The Inland Revenue Board recently uploaded its revised Guidelines on Taxation of Electronic Commerce Transactions on its website. 

The Guidelines can be downloaded here.

As there are currently no specific provisions under the Income Tax Act, 1967 governing taxation of electronic commerce transactions, the Inland Revenue Board seeks to provide some guidance on the income tax treatment in respect of electronic commerce transactions via the Guidelines.

Salient Points

The following are some of the salient points in the Guidelines:

(a) any income in relation to electronic commerce transactions is deemed to be derived from Malaysia if it is associated to any activities in Malaysia, regardless of whether that income is received in Malaysia or otherwise;

(b) any amount paid in consideration of any advice given or assistance or services rendered in connection with the management or administration of any scientific, industrial or commercial undertaking, venture, project or scheme in relation to electronic commerce transactions can be classified as a special class of income under section 4A and will be subject to withholding tax under section 109B if derived from Malaysia; and

(c) any royalty paid to a non-resident in relation to electronic commerce transactions will be subject to withholding tax under section 109.

Points (a) and (c) are particularly controversial.

Comments

Guidelines issued by the Inland Revenue Board have no force of law but merely contain the interpretation of the Inland Revenue Board on particular provisions of the law. In the determination of whether an item is subject to income tax, one should look at the relevant provisions of the Income Tax Act, 1967.

The Guidelines deem “income associated to any activities in Malaysia” as being derived from Malaysia. This appears to be an attempt to expand the territorial basis of income tax. 

In relation to point (b) above, sections 4A and 109B have been amended by the Finance Act, 2018. With the amendment, any type of services can fall under section 4A read together with section 109B. This appears to be in line with the position taken by the Inland Revenue Board all along that withholding tax applies to any services. However, one should nonetheless bear in mind that the services, whether technical or non-technical, must still be rendered in connection with “the management or administration of any scientific, industrial or commercial undertaking, venture, project or scheme”.  

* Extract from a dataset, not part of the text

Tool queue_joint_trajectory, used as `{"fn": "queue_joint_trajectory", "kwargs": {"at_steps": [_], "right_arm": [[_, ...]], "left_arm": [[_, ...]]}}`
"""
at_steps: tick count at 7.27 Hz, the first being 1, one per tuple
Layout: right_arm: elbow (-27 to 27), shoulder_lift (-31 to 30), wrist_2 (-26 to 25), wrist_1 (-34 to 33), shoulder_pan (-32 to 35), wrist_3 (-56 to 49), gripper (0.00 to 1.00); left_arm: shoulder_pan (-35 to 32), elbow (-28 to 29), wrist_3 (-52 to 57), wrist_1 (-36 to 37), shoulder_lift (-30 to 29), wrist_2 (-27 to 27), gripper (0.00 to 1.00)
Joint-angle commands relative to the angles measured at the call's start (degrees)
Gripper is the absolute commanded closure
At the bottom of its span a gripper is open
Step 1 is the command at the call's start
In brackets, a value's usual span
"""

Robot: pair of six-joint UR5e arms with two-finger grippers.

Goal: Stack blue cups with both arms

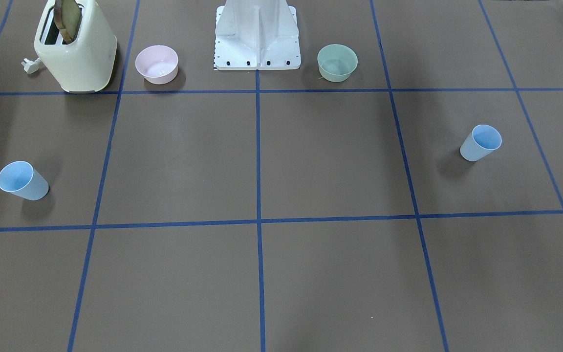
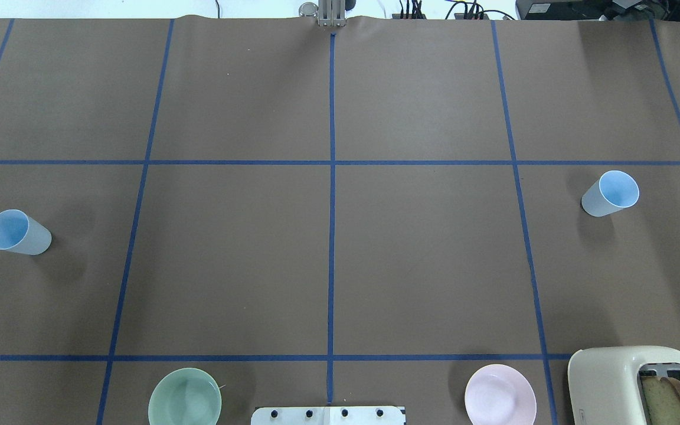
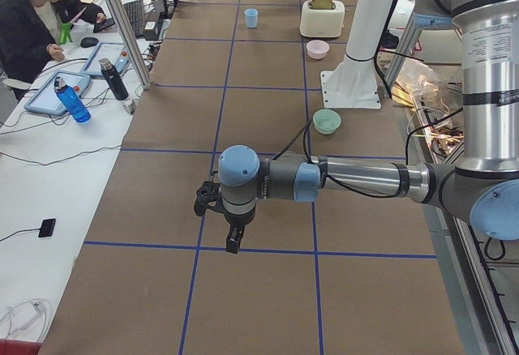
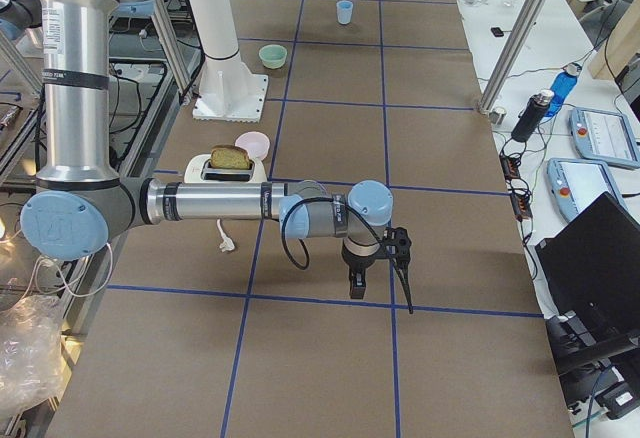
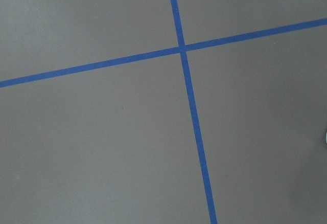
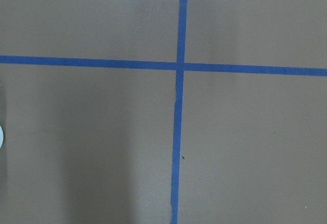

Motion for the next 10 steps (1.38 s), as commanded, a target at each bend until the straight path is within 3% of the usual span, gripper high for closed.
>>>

Finally, in relation to point (c), under the Finance Act 2017, the definition of the term ‘royalty’ has been amended to specifically include any sums paid as consideration for, or derived from the use of, or the right to use in respect of, any software. In light of this amendment, it would appear that when a payment is made for the use of or right to use software, that payment could be caught. As such, if a payment is made for the licence to use software, such payment could be deemed as ‘royalty’. Withholding tax therefore could apply to such payment when it is deemed to be derived from Malaysia under section 15. The Inland Revenue Board currently appears to apply this in as wide as possible a manner and even views payments made to social media companies for advertising as ‘royalty’ because the advertiser has access to the social media companies’ systems (see Example 4 in the Guidelines).  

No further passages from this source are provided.